Michal Horváth | National Bank of Slovakia
Michal Marenčák | National Bank of Slovakia

Keywords:

inflation , attention , threshold , expectations , monetary policy

JEL Codes:

E3 , E4 , E5 , E7

The brief is a summary of the presentation delivered by one of the authors at the 2024 OeNB | SUERF Annual Economic Conference held in Vienna on 10 10-11 June 2024. The views expressed in this article belong to the authors and do not necessarily reflect those of the National Bank of Slovakia.

Abstract
The high inflation period of recent years made people more attentive to inflation and led firms to re-set prices more frequently. There is a growing body of literature looking at threshold inflation rates at which such changes become clearly visible. These threshold rates are currently estimated to be fairly low. Is this something we should take seriously in our analysis and policy design as we move towards a world in which unexpected bursts and drops in inflation might happen more often? Our answer is a cautious yes. Yet before strong conclusions can be made, we need to develop a better understanding of what such behavioural changes imply for economic dynamics, and whether we should, as a result, re-write some of our standard policy prescriptions in monetary policy.

Inflation-induced changes in behaviour

Only until recently, the main source of nonlinearities in monetary policy was associated with the zero lower bound. However, the recent period of high inflation has introduced new considerations. Evidence suggests that in periods of high inflation, consumers and firms significantly alter their behaviour. Consumers begin to pay more attention to inflation rates and firms adjust prices more frequently.1  This heightened sensitivity and response to inflation can create additional challenges for monetary policy.

Recent research has provided valuable insights into consumer and firm behaviour during high inflation periods. Data from surveys and online activity, such as Google searches and Twitter, reveal threshold rates of inflation at which consumer attention to inflation spikes significantly as inflation rates increase (Korenok et al., 2023; Pfäuti, 2024).

Figure 1. Inflation attention threshold for consumers in Slovakia

 

Source: Google trends, Eurostat, own calculations.
Notes: This figure replicates Korenok et al. (2023) for Slovakia for the period January 2009 until December 2023. It plots monthly levels of y-o-y HICP inflation in % against the corresponding trends in Google searches for the term inflation in Slovak.

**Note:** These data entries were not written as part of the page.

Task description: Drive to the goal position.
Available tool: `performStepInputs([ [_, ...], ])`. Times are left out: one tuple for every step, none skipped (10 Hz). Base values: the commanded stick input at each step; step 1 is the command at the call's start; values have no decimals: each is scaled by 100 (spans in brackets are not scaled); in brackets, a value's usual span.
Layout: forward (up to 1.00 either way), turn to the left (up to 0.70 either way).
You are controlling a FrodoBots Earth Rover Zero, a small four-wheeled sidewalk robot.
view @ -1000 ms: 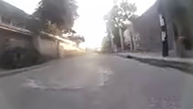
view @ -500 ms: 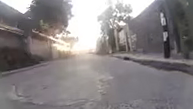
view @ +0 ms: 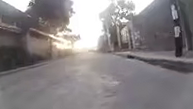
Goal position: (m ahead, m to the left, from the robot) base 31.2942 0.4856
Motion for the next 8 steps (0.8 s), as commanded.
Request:
performStepInputs([
  [100,1],
  [100,1],
  [100,1],
  [100,1],
  [100,1],
  [100,1],
  [100,1],
  [100,1],
])
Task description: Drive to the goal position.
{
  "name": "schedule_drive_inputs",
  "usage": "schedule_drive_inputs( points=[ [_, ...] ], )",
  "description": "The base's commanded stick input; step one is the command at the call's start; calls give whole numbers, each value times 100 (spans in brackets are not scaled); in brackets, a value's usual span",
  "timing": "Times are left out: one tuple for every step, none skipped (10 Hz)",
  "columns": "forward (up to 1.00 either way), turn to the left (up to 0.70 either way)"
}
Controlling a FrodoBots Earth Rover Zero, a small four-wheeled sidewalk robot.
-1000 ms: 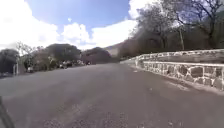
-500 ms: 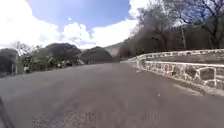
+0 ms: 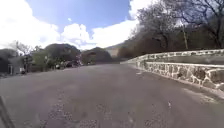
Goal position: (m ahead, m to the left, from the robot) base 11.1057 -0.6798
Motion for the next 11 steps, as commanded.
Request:
schedule_drive_inputs(
  points=[
    [70,0],
    [70,0],
    [70,0],
    [70,0],
    [70,0],
    [70,0],
    [70,0],
    [70,0],
    [70,0],
    [70,0],
    [70,0]
  ],
)
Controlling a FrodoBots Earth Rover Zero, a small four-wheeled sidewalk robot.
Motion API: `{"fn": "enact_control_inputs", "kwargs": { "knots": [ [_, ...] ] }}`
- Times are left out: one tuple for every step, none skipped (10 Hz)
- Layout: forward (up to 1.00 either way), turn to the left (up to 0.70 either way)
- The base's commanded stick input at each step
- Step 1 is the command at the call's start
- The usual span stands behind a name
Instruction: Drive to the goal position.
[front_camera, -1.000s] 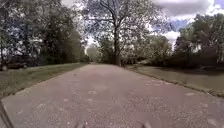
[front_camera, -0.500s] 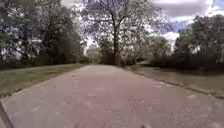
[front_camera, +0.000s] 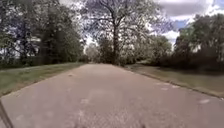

Using a threshold regression, acut-off inflation level is identified at 3.82% such that the sum of residuals of the sepa-rated OLS regressions is the lowest and lower than an OLS regression for the whole range.

Applying the same threshold rationale to firms and analysing the price-setting expectations of retail firms conditional on inflation, we observe a similar pattern (Figure 2). There emerge thresholds beyond which firms start to expect and in turn plan price increases more often.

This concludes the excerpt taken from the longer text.